Martapura, Ricek.ID – Komisi II DPRD Banjar menerima laporan dari Bank Kalsel Cabang Martapura bahwa pihak perusahaan daerah tersebut menjadi peringkat terakhir terkait kinerja dibanding daerah lain di Kalimantan Selatan, terutama dividen yang berkurang dibandingkan tahun lalu.
Wakil Ketua Komisi II DPRD Banjar Rahmat Saleh mengungkapkan, berdasarkan pemaparan pihak Bank Kalsel, Cabang Martapura yang sebelumnya berada di posisi kedua terbawah kini turun menjadi peringkat terakhir dari 13 kabupaten/kota se-Kalimantan Selatan pada 2025.
“Yang sebelumnya menduduki posisi kedua dari bawah, pada 2025 turun menjadi posisi pertama dari bawah,” ujar Rahmat, Rabu (4/2/2026).
Komisi II juga menyoroti penurunan deviden yang diterima Pemerintah Kabupaten Banjar. Pada 2024, deviden yang diperoleh sekitar Rp.5,7 miliar dari total penyertaan saham lebih dari Rp.62 miliar.

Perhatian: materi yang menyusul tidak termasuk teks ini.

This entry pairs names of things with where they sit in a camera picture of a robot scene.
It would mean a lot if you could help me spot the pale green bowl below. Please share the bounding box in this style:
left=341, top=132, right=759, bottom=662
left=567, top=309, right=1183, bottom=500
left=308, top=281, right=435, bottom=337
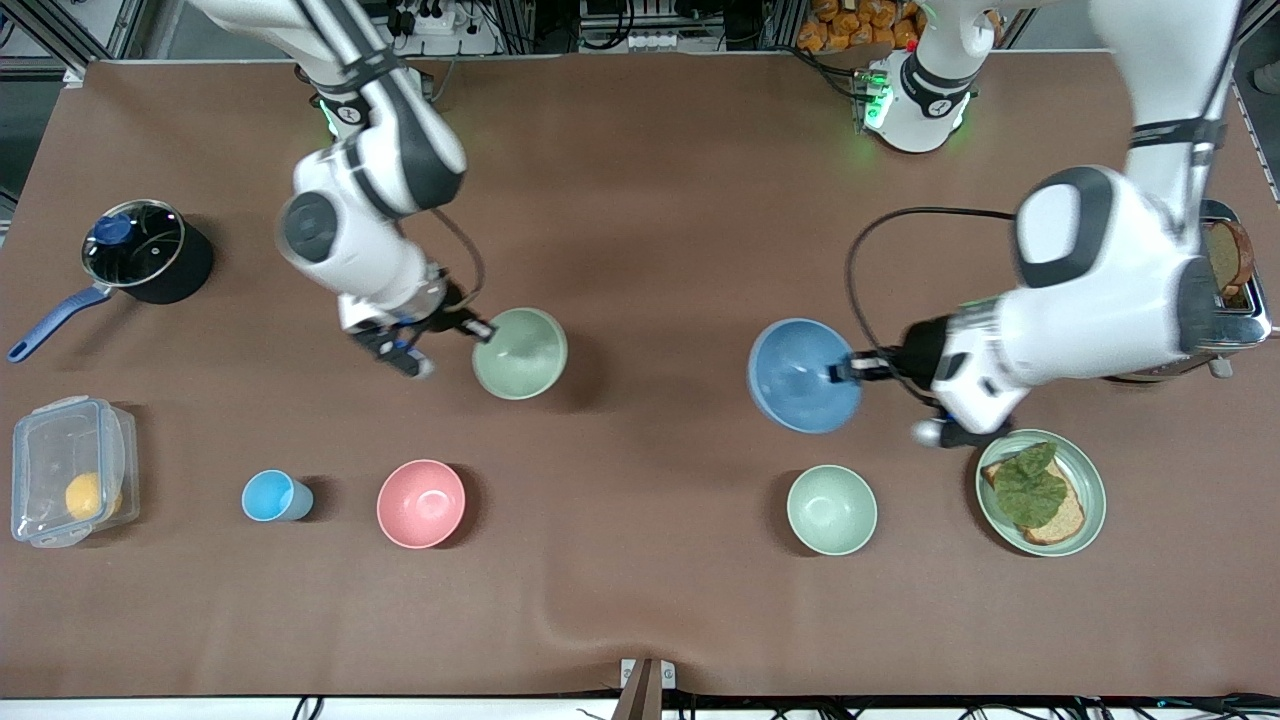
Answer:
left=472, top=307, right=569, bottom=401
left=786, top=464, right=879, bottom=557

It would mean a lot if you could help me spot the blue bowl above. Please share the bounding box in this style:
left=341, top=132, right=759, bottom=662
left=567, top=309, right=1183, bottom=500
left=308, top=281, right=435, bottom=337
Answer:
left=748, top=318, right=864, bottom=435

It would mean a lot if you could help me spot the pink bowl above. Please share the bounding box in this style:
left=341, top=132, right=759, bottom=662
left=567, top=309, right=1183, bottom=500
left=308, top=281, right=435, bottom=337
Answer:
left=376, top=459, right=467, bottom=550

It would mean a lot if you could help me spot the green lettuce leaf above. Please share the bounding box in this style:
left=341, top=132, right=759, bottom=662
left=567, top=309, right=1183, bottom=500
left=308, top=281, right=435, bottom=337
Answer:
left=993, top=442, right=1069, bottom=529

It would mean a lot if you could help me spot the pale green plate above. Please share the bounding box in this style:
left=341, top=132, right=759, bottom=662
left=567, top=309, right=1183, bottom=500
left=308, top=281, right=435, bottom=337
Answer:
left=975, top=429, right=1108, bottom=558

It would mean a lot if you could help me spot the bread slice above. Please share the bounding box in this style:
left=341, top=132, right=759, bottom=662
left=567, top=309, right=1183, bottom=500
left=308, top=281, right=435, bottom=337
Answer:
left=981, top=455, right=1087, bottom=546

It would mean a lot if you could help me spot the light blue cup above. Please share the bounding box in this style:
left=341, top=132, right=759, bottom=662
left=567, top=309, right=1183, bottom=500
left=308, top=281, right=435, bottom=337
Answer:
left=241, top=469, right=314, bottom=523

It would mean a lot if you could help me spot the white power strip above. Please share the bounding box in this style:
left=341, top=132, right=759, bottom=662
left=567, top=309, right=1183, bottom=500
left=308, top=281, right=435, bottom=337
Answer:
left=385, top=0, right=473, bottom=37

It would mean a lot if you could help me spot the glass lid blue knob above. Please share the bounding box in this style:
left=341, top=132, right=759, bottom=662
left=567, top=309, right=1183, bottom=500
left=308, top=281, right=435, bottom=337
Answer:
left=82, top=200, right=187, bottom=289

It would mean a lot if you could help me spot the brown table cloth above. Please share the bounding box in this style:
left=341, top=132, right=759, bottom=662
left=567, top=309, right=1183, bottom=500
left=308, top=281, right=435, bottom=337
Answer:
left=0, top=50, right=1280, bottom=699

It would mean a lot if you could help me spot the brown toast slice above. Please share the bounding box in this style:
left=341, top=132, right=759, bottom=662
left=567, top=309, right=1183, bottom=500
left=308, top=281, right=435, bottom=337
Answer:
left=1204, top=219, right=1255, bottom=300

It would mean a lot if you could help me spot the beige chrome toaster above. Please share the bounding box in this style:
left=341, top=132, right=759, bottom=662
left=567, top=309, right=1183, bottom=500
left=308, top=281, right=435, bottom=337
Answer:
left=1100, top=198, right=1274, bottom=386

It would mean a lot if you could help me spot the orange snack bag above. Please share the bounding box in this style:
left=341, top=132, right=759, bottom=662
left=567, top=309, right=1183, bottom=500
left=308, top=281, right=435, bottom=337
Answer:
left=797, top=0, right=923, bottom=53

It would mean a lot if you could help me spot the yellow lemon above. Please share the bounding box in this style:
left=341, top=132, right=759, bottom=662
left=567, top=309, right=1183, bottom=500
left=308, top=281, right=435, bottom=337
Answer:
left=65, top=471, right=123, bottom=521

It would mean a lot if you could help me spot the clear plastic lidded container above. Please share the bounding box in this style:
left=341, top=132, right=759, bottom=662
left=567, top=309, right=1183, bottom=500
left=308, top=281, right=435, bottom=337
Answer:
left=10, top=396, right=141, bottom=549

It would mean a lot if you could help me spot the black saucepan blue handle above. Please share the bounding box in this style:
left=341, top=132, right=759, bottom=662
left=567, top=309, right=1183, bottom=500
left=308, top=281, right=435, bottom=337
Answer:
left=8, top=200, right=214, bottom=363

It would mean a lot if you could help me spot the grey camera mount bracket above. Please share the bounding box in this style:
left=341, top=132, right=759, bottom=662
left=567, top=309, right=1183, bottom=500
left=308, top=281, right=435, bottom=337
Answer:
left=612, top=657, right=677, bottom=720

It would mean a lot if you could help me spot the aluminium frame profile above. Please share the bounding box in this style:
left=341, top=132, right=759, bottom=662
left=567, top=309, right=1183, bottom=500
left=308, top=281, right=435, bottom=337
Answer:
left=1232, top=40, right=1280, bottom=206
left=0, top=0, right=151, bottom=83

“Namun pada 2025, deviden tersebut menurun menjadi sekitar Rp.5,6 miliar atau berkurang sekitar Rp.100 juta,” kata Rahmat, yang didampingi anggotanya, M Ali Syahbana.
Rahmat menambahkan, DPRD menilai masih ada sejumlah data yang belum disampaikan secara rinci oleh pihak bank. Terutama Kredit Usaha Rakyat (KUR) pada 2025 tercatat sebesar Rp7 miliar kepada 1.786 pelaku UMKM.

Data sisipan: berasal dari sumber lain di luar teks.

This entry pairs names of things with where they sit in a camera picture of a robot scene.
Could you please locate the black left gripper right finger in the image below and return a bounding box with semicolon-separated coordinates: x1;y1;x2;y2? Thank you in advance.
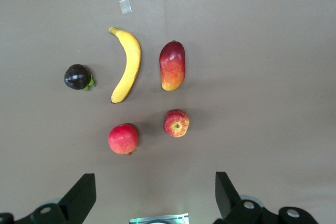
214;172;320;224

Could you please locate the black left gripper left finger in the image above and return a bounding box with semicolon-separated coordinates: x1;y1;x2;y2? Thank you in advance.
0;173;97;224

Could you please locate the red yellow apple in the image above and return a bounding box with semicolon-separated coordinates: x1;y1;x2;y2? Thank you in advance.
163;109;190;138

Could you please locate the yellow banana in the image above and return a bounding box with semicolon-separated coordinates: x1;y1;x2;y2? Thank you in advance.
108;26;142;104

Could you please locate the red pomegranate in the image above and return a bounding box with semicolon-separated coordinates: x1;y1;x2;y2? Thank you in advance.
108;123;139;156

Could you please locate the dark purple eggplant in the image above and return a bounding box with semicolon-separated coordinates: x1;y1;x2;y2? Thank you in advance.
64;63;96;91

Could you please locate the brown paper table cover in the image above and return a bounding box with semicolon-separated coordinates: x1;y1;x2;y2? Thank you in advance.
0;0;336;224

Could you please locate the red orange mango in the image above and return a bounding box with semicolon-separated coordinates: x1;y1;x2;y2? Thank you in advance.
159;40;186;92

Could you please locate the small clear tape patch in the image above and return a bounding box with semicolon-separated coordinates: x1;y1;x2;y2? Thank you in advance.
119;0;132;15

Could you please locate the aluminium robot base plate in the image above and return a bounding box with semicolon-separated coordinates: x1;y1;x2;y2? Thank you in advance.
128;212;190;224

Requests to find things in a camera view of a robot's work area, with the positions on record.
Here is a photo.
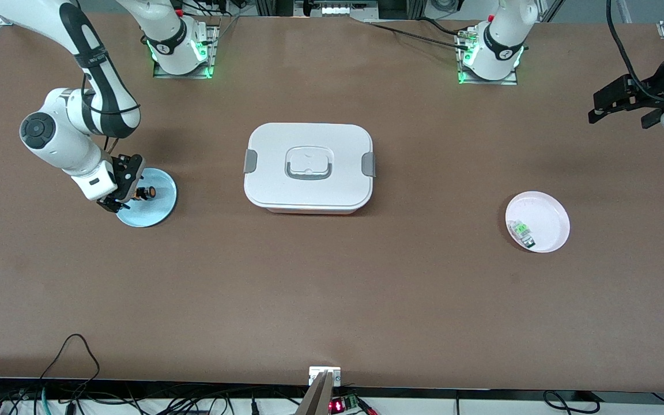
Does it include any white lidded storage box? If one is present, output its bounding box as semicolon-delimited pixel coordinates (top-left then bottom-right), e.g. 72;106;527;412
243;122;376;215

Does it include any light blue round plate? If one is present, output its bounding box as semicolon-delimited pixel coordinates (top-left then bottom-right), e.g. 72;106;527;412
116;168;178;228

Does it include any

“Kami mempertanyakan berapa pelaku UMKM yang ditolak pengajuan KUR-nya, tetapi pihak Bank Kalsel belum bisa menyampaikan data tersebut secara detail,” tambahnya.

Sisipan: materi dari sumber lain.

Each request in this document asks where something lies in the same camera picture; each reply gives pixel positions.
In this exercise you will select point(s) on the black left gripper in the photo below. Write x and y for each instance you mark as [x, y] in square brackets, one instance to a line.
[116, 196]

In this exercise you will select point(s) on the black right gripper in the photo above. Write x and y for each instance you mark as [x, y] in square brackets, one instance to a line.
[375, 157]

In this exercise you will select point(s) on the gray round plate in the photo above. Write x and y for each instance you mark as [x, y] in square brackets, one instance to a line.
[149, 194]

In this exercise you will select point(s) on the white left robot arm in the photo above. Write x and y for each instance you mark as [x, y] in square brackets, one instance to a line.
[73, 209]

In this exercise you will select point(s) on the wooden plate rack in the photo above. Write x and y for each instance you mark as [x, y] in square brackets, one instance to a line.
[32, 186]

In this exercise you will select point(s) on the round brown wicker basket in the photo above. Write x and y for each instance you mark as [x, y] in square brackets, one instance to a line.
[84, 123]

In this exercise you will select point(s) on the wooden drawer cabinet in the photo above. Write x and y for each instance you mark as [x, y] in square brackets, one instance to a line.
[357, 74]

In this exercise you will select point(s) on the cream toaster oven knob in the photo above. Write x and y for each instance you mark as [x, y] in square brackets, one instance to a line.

Ia melanjutkan, penyaluran KUR benar-benar harus tepat sasaran. Menurutnya, jangan sampai bantuan kredit justru diberikan kepada pihak yang tidak memiliki usaha, sementara pelaku UMKM yang benar-benar membutuhkan tambahan modal malah ditolak.
“Kami harapkan penyaluran KUR harus tepat sasaran. Itu yang kami tegaskan dalam rapat tadi,” jelasnya.
Maka dari itu, Komisi II berencana kembali menggelar RDP lanjutan dengan Bank Kalsel setelah berkoordinasi dan melakukan pembahasan internal bersama dinas-dinas terkait.
“Tentu akan kami agendakan RDP kembali, namun sebelumnya kami akan melakukan pembahasan dengan dinas terkait,” tuturnya.
Sementara itu, pihak Bank Kalsel yang hadir dalam RDP tersebut memilih tidak memberikan keterangan kepada awak media.
“Kami tidak bisa menjawab pertanyaan media karena yang berwenang hanya Kepala Cabang Bank Kalsel. Kebetulan beliau sedang sakit dan tidak bisa mengikuti rapat,” tutup salah seorang perwakilan bank.